Credit card (and other) debts can grow like weeds. Try to tame the it before debt gets out of control. Fixing one habit at a time works, trust me. If you use credit cards or have credit card debt, you have to be diligent with handling them.
I’ve learned quite a lot from personal experience. My first credit card ever was from Citibank when I turned 18. I thought it was so cool to have my own card, even it was only a $300 credit limit one. It had a “low APR” of 14.99%, which jumped to 25.99% in 6 months. Within a week I spent half of my limit. Looking at some old receipts, it seemed like I spent it on a mixture of eating out, gifts for family (I felt good at the time about that), and car repair.

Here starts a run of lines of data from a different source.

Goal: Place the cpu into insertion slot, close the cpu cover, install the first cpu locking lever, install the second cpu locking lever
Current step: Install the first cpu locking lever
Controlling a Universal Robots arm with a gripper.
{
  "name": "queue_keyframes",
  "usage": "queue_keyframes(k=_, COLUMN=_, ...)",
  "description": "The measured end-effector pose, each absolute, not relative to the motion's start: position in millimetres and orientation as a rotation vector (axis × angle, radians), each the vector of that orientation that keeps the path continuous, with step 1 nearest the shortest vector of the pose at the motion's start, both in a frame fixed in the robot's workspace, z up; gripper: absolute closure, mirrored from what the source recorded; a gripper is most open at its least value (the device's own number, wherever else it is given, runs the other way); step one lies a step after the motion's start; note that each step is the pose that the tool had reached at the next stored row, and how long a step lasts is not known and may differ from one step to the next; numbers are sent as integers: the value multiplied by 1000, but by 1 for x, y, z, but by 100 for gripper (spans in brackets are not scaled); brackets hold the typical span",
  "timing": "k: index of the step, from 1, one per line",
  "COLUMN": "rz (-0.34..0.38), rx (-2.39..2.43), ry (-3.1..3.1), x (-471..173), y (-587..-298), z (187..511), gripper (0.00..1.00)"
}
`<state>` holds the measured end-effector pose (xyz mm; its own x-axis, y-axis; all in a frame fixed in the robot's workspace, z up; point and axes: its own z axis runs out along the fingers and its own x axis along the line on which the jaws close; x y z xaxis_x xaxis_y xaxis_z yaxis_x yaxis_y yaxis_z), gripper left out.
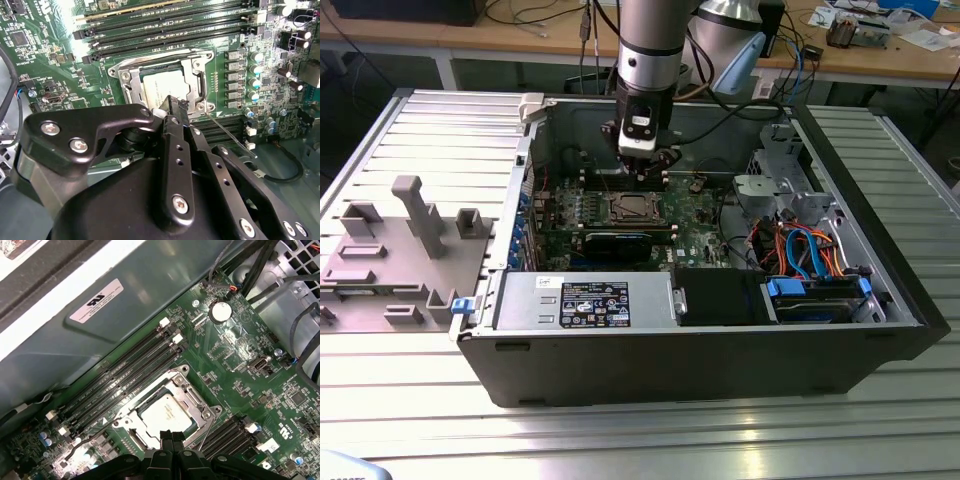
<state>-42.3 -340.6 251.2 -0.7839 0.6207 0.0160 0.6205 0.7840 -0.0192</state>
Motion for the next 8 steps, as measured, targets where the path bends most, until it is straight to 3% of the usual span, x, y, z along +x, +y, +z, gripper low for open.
queue_keyframes(k=8, rz=21, rx=-992, ry=-2958, x=-42, y=-341, z=251, gripper=89)
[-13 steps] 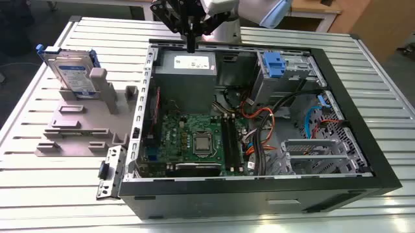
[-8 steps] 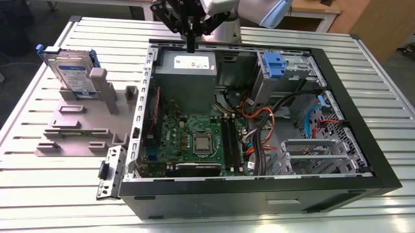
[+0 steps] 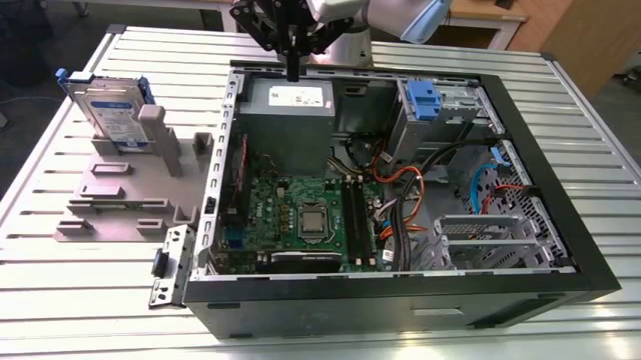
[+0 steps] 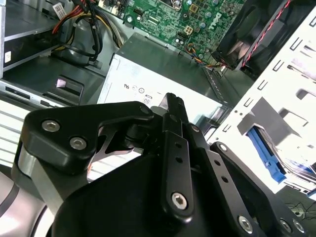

I know while handling credit credit card is a simple process, it’s not easy to actually do and get started with. The key for me was being informed and automating my system.
Review your monthly statements.
Identity theft is becoming more common and a good habit is to look at your statements every month. Sometimes credit card companies make mistakes on charges. I log in to my credit card account every couple of days to see if anything suspicious happens. I need to work on checking my paper statements.
When you review your statements, see if there are any updates or changes to the interest rate or fees. The complete disclosure about credit card fees is long and verbose. Double check to make sure your interest rate hadn’t increased dramatically. A friend told me that her American Express credit card had an increase even though she has never been late with a payment.
If there is an annual fee for your card, I’d get another card or negotiate that off. Why should you be charged a fee to be a cardholder? Basic credit cards that don’t have rewards or low interest rates shouldn’t have an annual fee on the card.
Pay your credit card bills on time.
A good credit history can help you when looking for a mortgage for a home as a higher credit score leads to lower interest rates. Credit cards are notorious for charging their customers $39 for later charges and $39 for going over the limit. That can be $78/month added to the balance not including the interest. Do yourself the favor and pay on time and keep it under the limit.
Another way credit card companies make their money is by charging you $15 to make a payment over the phone. I can’t think of another provider that charges you for paying them over the phone. Try to mail/send your payments a week early, but if you have to pay $15 to avoid $39 or higher, then suck it up and pay the fee. Automating my bill payments online has made my life much easier and has kept me from having late fees added to my bills.
Pay as much as you can. (Pay in full is best)
Credit card companies might call you a “deadbeat“, but at least you’re not tied to them each month. If you can’t, then pay as much as you can. Do not just settle for minimum payments. If you’re unable to pay the minimum for your credit cards, call them to set up an affordable plan.
With the recession, some companies are willing to work with you. At the very least, ask them to waive fees and lower your interest rate. Again, some credit card companies are more willingly to work with you as the economy has hit many families hard. They would rather get some money than no money. Get your payment plan in writing to protect yourself.
Build your income or reduce you expenses to increase your debt reduction payments and eliminate your debt. It doesn’t matter if you have the best credit card for college students or the worst piece of plastic. You need to kill your debt.
Try a debt snowball or even snowflaking some more into your monthly credit card payments. Pay more than the minimum on the highest interest rates first and continue down your credit cards in descending order. When you pay off the first card, put all the debt payments from it into the second card and continue until you have paid off all your debts.
NEVER lend your credit card to anyone!
This account is tied to YOU and you will be held responsible.
How are you handling your credit cards? If you have credit card debt, how aggressively are you attacking it?